* [The data]
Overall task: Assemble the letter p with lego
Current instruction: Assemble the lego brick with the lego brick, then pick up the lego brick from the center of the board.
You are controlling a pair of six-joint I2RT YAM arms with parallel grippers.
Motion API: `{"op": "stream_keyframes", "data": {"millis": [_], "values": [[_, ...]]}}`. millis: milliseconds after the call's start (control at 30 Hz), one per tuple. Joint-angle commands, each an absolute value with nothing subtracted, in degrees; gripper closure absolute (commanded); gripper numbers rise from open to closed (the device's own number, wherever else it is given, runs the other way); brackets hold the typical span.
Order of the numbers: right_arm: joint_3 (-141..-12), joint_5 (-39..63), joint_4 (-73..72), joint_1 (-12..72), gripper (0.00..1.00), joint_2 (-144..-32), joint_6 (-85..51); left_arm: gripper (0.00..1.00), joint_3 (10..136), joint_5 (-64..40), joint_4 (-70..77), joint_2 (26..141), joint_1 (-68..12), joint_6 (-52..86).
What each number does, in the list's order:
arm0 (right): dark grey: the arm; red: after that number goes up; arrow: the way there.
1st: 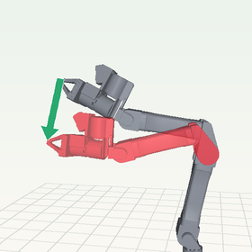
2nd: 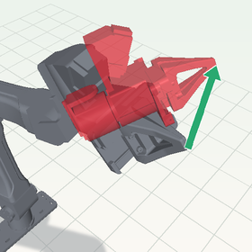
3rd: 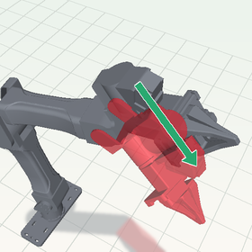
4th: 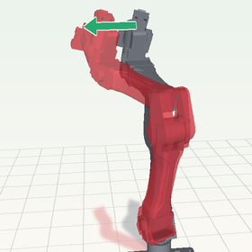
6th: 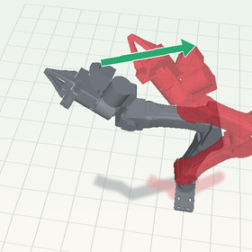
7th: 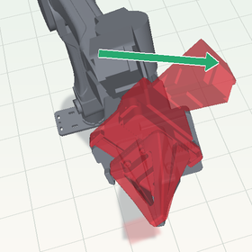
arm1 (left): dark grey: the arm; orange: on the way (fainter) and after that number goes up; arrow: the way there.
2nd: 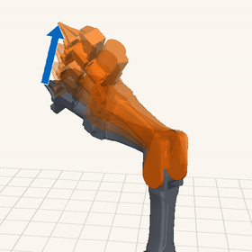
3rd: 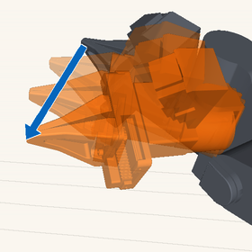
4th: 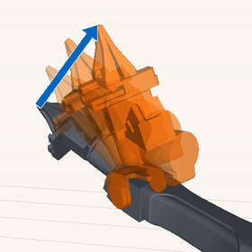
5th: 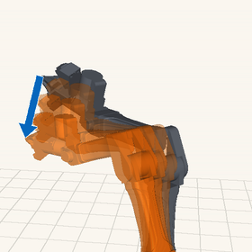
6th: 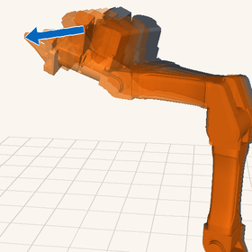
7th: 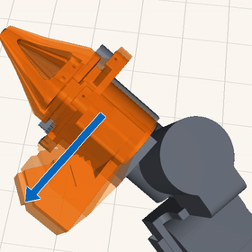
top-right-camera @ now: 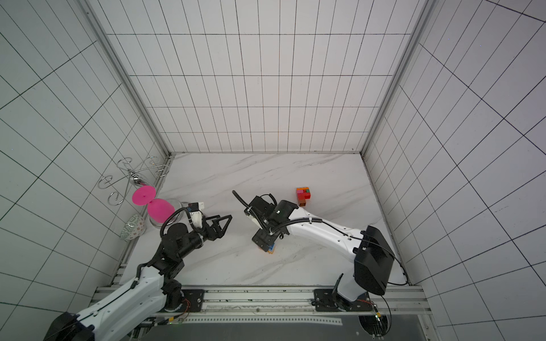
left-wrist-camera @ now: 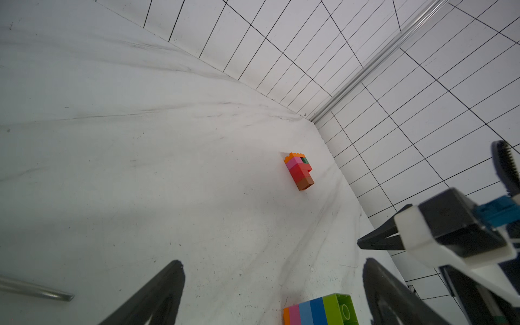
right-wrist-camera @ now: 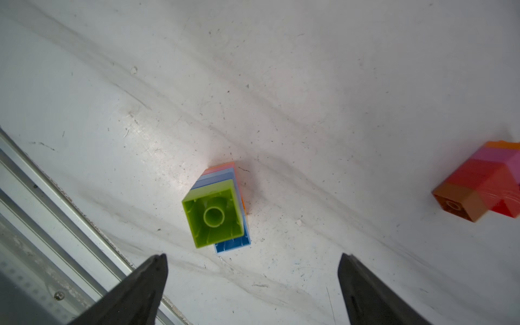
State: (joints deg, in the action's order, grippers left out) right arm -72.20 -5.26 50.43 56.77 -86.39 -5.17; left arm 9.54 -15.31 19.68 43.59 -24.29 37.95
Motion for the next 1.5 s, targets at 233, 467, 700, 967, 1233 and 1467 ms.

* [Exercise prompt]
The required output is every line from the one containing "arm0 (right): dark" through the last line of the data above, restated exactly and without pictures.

* [Task output]
arm0 (right): dark grey: the arm; red: after that number goes up; arrow: the way there.
1st: 
2nd: 
3rd: 
4th: 
6th: 
7th: 
arm1 (left): dark grey: the arm; orange: on the way (fainter) and after that number goes up; arrow: the way there.
2nd: 
3rd: 
4th: 
5th: 
6th: 
7th: 
top-right-camera @ now: 
left-wrist-camera @ now: 
right-wrist-camera @ now: 
State: (joints deg, in the action's order, grippers left out) right arm -72.20 -5.26 50.43 56.77 -86.39 -5.17; left arm 9.54 -15.31 19.68 43.59 -24.29 37.95
Motion for the next 1.5 s, targets at 233, 467, 700, 967, 1233 and 1467 ms.

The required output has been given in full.